Friday, August 28, 2009

Bonito, Bonita, Little Tunny, False Albacore...whatever name you choose, we've been catching plenty! Which got us thinking...what does it taste like?

Bonito chunks for tuna salad...simmering away:

All these combined years of fishing and none of us had actually ever eaten Bonito. This fish suffers from the presumption, usually made by those who have never tried it or are put off by the dark color of its meat, that it is not good to eat. So, inspired by Andrew Zimmern, we decided to give it a try and ate Bonito as sashimi, ceviche, as a salad with mayonnaise and also cooked medium rare under the broiler with either Montreal Seasoning or mojo. And guess what...it tastes just like chicken! OK, that's a joke...it has a very mild flavor and velvety texture and was not at all what we thought it would be. It was not fishy or gamy in any way, it did not smell, it was not metallic or strong tasting, it was not dry, it was not oily, it was not mushy; however, it was somewhat darker in color than its other tuna and mackerel relatives.

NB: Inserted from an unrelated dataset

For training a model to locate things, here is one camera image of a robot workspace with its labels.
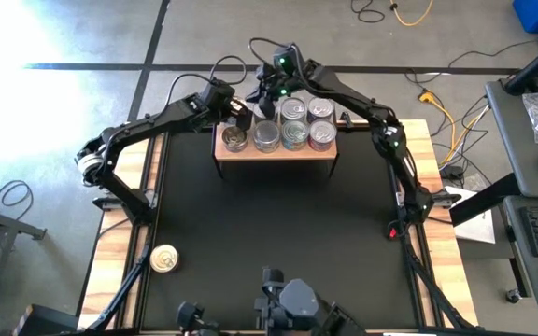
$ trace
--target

The Bonito was filleted at the dock where it was skinned and the very wide center blood line and spine and bones were removed, leaving just the lighter colored tenderloins. And by lighter we mean ruby red, as compared to the black cherry red of the blood line. The sashimi was almost flavorless and was not as rich as other tuna sashimi. Our ceviche contained Vidalia onion, seeded cucumber, green pepper, seeded tomato, celery, mango, cilantro, scotch bonnet pepper, salt, pepper, lime juice and a splash of orange juice. As you can imagine, this concoction would make anything taste good and the Bonito was no exception...it was delicious with no disagreeable flavor whatsoever. The only downside here is that the fish, as it marinates, turns an unappealing shade of brownish-gray, as does the juice. They say the eye eats first, so this could be a problem for some. Our Bonito salad was equal in both taste and appearance to any other salad made with conventional canned tuna; you would never know the difference. We prepared this by simmering 1" Bonito chunks for 45 minutes in a pot of water, skimming the foam along the way. We cooled the chunks, now putty-colored on the outside and pale pink on the inside, flaked the fish, and continued with the usual preparation; mayo, onion, celery, salt, pepper, squeeze of lime. The Bonito was also tasty under the broiler and, as it turns out, didn't really require the additional seasoning. Cooked this way, the fish was dark tan with a rosy center. We did not conduct a side-by-side comparison with other types of tuna, but we found Bonito to be quite edible.

Chances are you will still want to catch and release this fish, but if you're curious and you find it fun and interesting to try different foods, or you just enjoy the satisfaction of eating what you catch, don't be afraid to check it out. One note of caution-please be aware that as with other Florida fish, as well as with other tunas in general, consumption should be limited due to the presence of mercury. And on that happy note, we can conclude from our experiment that not only is Bonito a powerful little torpedo of a fish that is fun to fight; it is also perfectly acceptable table fare.